Furskins was a series of plush toy bears in different sizes and guises created by Xavier Roberts in the 1980s. Furskins are a highly collectible item, yet are not as highly sought by collectors as Robert's most notable creation Cabbage Patch Kids.

Background
Created by Xavier Roberts, Furskins were produced by Panosh Place, Roberts’s Original Appalachian Artworks and Coleco from 1983 to the late 1980s.

The Furskins Bear series
Each Furskins Bear had its own unique attire, name and character background story in the valley of Moody Hollow. Bear sizes were styled into two main types, with a novel third. A set of 8 original five-inch posable bears began the series, followed by a second set of 8 five-inch posable bears out of popular demand. A subsequent set of 16 twenty two-inch bears were created as the demand for the toy grew. The Furskins series was rounded out by the addition of 6 small bears. Four special collectible bears were created for and sold at Wendy's for $1.99 during the 1980s.
 
Additional clothing was available for Furskins, as were playsets, for collectors to own. Playsets included the Moody Hollow Express and Moody Hollow General Store.

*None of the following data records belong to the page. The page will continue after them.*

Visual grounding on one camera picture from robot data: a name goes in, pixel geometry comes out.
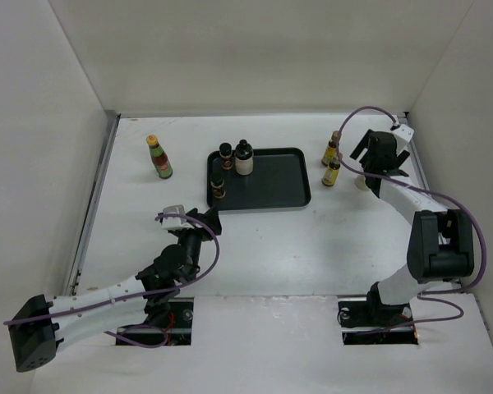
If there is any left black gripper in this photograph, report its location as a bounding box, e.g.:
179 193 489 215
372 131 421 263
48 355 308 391
177 205 219 282

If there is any small spice jar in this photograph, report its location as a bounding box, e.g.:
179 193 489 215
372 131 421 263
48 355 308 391
210 176 226 199
219 143 233 171

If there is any white powder shaker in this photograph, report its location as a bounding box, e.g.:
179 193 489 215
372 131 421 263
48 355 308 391
234 140 254 176
354 176 370 191

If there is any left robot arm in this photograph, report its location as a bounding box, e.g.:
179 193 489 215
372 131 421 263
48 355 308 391
4 205 222 373

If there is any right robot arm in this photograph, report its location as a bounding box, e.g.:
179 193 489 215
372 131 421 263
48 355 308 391
350 128 474 325

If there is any rear yellow label bottle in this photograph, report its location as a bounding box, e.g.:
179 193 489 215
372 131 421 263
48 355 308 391
321 131 339 167

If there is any yellow label bottle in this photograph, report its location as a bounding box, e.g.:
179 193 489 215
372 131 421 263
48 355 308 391
321 153 342 186
321 131 339 167

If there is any front yellow label bottle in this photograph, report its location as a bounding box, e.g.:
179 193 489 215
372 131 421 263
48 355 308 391
321 153 342 186

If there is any red chili sauce bottle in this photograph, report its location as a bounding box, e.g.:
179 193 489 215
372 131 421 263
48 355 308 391
146 135 173 179

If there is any black plastic tray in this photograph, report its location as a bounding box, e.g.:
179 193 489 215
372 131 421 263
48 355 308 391
206 148 311 211

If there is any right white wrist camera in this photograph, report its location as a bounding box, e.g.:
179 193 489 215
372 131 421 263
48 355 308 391
390 123 414 154

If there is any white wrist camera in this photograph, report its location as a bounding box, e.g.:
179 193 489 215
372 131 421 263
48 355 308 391
390 123 414 154
155 204 191 231

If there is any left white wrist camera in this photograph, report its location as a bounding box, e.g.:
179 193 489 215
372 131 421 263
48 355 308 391
155 204 191 231

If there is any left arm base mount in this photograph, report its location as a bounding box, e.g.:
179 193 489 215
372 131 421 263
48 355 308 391
116 298 195 346

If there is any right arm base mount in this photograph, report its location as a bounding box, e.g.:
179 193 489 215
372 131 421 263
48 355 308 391
337 300 418 346

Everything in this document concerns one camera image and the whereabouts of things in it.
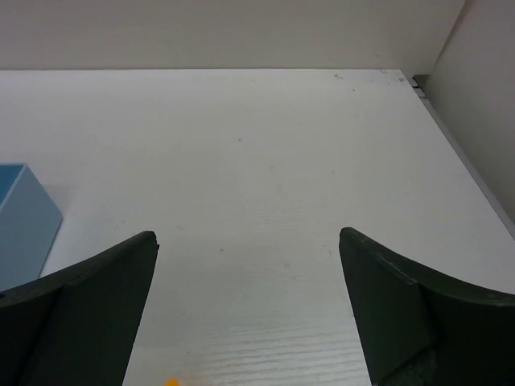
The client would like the light blue bin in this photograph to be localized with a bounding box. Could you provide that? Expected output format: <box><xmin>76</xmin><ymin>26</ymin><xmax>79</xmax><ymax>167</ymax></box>
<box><xmin>0</xmin><ymin>163</ymin><xmax>63</xmax><ymax>290</ymax></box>

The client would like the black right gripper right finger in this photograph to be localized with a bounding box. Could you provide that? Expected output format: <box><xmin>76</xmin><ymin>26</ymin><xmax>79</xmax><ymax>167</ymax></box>
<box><xmin>339</xmin><ymin>227</ymin><xmax>514</xmax><ymax>385</ymax></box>

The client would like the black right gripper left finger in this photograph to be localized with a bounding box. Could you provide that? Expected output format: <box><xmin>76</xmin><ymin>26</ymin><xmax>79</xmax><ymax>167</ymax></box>
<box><xmin>1</xmin><ymin>231</ymin><xmax>159</xmax><ymax>385</ymax></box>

Furskins Bear character names
Each Furskin hailed from Moody Hollow and had a unique look to match the character's story.  Some popular Furskins characters were:

 Selma Jean Furskin—the Possum Queen of Moody Hollow has a ribbon attached crown, sash, pants and shoes.
 Hattie Furskin—"the pie baker of Moody Hollow" Peach multi colored dress with blue ribbon.
 Dudley Furskin—"the general store manager" striped overalls and scarf.
 Cecelia Furskin—middle sized red fur, red and white plaid shirt with lace. Denim dress and cowboy hat.
 Fannie Fay Furskin—"School Marm" pale pink print dress, solid pale pink pinafore, dark pink stretch stockings.
 Boon Furskin—"the sweet-toothed beekeeper" straw hat, bug net, bees, flannel shirt and khakis.
 J. Livingston Clayton Furskin—middle sized - tracker explorer aka Scout - Camo and hunting cap.
 Persimmon Furskin—middle sized baker's assistant. Light blue dress flowers apron with two pockets and headband.
 Bubba Furskin—middle sized best tater farmer (sweet) east of Idaho. Blue overalls, red long johns and bandanna.
 Hank "Spitball" Furskin—middle sized, baseball hat, red.
 Baby Thistle Furskin—middle sized, diapers.
 Junie Mae Furskin—middle sized square dancer in blue polka dot dress, lace slip and yellow ribbon.
 Farrell Furskin -- "the Moody Hollow Postmaster" hat, flannel shirt and "trademark bowtie".
 Humphrey Furskin—blue (or other colored) tee-shirt.
 CeCe Furskin
 Debonaire Bear
 Jam Furskin
 Wizards
 Coleco 1st 8 issue: Orville T (aviator) Jedgar (sheriff) Selma Jean (possum queen) Fannie Faye (school marm) Boone (bee keeper) Farrell (postmaster) Dudley Furskin (store manager) Hattie (baker)
 Coleco 2nd 8 issue: Bubba (potato farmer) Cecelia (handywoman) Hank “Spitball” (baseball player) June Mae (squaredancer) Lila Claire Persimmon (baker’s assistant) J Livingstone Clayton “Scout” (scout) Thistle (the baby)
 Wendy’s Furskins Bears: Farrell, Hattie, Boone, Dudley
 Panosh Place Furskins: Dudley, Boone, Farrell, Hattie, Bubba, Cece, Lila Claire, Thistle, Persimmon, Hank Spitball, Jedgar, Junie Mae, Scout, Orville T., Selma Jean
 Hide and Seek Furskins (Baby Furskins): Molasses, Jam, Flour, Sugar, Candy, Honey

Collectability
Xavier Roberts's Furskins vary in collector value depending on condition and desirability.